» Directions for this task
From the entries below, report only the number of lines that contain the word "before".

» Information supplied
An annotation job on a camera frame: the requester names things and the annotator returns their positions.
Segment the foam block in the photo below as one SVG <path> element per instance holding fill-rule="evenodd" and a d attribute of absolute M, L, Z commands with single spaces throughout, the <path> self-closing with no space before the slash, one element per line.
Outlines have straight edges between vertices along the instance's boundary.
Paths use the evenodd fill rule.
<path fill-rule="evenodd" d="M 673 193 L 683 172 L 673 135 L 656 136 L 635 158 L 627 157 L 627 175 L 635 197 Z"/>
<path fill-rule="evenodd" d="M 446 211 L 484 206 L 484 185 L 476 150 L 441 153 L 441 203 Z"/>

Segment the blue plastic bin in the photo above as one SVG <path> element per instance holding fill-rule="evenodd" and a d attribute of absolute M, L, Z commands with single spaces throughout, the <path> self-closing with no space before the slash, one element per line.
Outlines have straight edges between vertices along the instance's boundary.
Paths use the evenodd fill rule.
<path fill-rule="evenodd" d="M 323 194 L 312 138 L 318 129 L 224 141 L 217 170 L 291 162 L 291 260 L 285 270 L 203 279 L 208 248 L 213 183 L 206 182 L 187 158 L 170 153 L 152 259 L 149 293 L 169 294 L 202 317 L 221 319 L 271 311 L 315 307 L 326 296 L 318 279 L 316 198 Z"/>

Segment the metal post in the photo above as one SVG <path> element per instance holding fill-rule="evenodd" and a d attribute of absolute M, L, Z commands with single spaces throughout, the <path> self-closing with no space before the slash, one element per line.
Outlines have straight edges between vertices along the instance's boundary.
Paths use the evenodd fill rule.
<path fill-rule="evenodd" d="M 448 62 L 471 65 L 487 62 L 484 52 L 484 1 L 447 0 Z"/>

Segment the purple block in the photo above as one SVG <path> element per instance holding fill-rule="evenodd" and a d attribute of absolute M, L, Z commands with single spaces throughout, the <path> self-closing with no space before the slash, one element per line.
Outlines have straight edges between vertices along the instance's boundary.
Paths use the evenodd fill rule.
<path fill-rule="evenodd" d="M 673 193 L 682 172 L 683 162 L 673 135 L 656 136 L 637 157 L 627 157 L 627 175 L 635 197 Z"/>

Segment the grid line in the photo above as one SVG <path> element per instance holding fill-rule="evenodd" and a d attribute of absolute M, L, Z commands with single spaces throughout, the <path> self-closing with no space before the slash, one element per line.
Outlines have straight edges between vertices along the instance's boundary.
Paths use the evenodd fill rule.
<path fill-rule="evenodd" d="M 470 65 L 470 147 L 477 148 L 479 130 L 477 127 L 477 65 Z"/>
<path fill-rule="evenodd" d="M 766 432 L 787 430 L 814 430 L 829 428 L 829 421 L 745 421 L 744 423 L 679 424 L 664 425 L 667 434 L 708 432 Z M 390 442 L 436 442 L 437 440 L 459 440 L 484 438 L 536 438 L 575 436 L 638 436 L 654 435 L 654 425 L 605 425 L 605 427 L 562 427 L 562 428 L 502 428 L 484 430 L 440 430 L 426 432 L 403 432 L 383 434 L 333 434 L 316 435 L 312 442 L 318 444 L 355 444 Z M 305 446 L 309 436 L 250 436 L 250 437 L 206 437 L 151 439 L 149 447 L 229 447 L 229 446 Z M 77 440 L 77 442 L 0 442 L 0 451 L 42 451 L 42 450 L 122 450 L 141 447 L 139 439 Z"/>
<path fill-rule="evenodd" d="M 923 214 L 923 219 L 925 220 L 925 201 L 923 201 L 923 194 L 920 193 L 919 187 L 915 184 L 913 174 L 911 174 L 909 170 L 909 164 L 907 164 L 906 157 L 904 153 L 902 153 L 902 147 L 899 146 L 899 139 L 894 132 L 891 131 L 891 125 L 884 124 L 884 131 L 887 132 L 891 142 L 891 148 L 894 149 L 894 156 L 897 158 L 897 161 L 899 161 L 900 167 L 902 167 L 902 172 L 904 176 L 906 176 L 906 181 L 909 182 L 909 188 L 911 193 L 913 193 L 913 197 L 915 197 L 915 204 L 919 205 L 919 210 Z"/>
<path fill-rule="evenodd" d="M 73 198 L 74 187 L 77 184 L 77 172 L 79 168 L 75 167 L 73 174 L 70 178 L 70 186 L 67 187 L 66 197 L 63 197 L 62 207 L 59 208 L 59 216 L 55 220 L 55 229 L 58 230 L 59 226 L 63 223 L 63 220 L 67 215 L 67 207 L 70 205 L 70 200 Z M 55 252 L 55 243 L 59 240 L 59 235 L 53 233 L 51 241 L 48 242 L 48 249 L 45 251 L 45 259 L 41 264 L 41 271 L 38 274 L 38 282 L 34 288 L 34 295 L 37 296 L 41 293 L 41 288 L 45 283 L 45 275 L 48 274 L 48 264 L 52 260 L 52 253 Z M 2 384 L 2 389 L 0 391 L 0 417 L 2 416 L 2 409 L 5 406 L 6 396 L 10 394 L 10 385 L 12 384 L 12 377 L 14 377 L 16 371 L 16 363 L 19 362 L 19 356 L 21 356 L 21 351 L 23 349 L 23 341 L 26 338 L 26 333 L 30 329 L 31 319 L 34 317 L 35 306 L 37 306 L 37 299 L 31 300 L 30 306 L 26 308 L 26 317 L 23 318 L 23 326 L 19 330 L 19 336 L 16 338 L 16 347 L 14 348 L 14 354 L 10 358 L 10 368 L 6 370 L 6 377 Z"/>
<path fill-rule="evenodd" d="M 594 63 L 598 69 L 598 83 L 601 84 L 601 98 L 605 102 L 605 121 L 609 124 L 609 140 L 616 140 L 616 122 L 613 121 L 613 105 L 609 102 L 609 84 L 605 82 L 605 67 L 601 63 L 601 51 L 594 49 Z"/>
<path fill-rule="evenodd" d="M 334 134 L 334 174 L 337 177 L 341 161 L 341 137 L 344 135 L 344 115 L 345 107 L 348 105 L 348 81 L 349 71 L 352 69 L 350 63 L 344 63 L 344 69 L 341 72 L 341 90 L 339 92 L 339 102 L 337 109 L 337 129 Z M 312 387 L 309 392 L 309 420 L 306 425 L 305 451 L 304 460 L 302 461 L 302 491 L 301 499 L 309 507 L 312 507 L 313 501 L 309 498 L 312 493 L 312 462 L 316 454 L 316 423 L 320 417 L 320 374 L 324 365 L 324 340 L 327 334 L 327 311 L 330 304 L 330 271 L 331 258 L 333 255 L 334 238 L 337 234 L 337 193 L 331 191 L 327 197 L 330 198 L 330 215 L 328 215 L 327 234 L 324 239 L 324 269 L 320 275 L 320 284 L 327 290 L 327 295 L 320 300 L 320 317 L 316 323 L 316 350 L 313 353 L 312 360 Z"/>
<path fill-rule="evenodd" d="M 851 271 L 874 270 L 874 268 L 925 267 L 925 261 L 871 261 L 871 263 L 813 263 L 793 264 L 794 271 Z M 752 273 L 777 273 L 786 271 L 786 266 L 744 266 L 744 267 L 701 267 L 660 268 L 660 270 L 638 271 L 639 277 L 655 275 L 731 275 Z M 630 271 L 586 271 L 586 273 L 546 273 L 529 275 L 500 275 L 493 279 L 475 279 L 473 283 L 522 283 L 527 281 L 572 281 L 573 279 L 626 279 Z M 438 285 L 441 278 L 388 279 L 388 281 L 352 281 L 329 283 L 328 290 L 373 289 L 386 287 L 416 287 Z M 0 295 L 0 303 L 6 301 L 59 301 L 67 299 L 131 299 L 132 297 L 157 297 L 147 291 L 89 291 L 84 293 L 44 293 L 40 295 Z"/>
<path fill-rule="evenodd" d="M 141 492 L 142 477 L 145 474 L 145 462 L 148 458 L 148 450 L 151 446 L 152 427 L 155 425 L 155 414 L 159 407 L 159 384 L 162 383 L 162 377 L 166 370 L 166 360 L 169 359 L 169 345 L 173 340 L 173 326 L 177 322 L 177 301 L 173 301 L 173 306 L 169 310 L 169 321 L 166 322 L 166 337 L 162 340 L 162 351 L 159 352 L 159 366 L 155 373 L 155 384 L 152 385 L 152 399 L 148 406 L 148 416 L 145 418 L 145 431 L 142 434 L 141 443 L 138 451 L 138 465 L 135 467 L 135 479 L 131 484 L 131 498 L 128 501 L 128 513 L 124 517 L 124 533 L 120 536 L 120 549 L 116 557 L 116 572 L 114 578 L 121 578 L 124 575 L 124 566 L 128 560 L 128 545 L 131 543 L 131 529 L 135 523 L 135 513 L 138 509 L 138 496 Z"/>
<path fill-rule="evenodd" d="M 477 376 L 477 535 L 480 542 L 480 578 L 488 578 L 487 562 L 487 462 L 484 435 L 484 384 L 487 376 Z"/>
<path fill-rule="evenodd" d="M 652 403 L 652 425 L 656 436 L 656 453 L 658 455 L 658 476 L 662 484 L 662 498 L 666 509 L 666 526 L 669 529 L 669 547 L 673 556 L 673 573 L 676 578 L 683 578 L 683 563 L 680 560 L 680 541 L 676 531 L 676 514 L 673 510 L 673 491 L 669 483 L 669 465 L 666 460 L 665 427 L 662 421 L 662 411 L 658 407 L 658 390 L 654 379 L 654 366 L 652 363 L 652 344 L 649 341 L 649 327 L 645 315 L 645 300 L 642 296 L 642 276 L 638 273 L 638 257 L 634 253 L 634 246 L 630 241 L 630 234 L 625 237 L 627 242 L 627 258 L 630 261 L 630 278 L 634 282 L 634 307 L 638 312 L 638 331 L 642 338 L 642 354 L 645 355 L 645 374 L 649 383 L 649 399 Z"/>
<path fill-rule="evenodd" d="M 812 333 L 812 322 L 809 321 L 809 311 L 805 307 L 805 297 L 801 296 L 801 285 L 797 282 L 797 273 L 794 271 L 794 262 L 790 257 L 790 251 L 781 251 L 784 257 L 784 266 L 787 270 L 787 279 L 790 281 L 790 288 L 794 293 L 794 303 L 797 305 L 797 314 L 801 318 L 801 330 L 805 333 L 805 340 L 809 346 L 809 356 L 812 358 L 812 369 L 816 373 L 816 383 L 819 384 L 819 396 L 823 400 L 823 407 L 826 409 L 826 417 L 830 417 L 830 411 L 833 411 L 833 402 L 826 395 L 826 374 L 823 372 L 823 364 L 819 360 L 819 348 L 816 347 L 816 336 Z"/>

» Task solution
5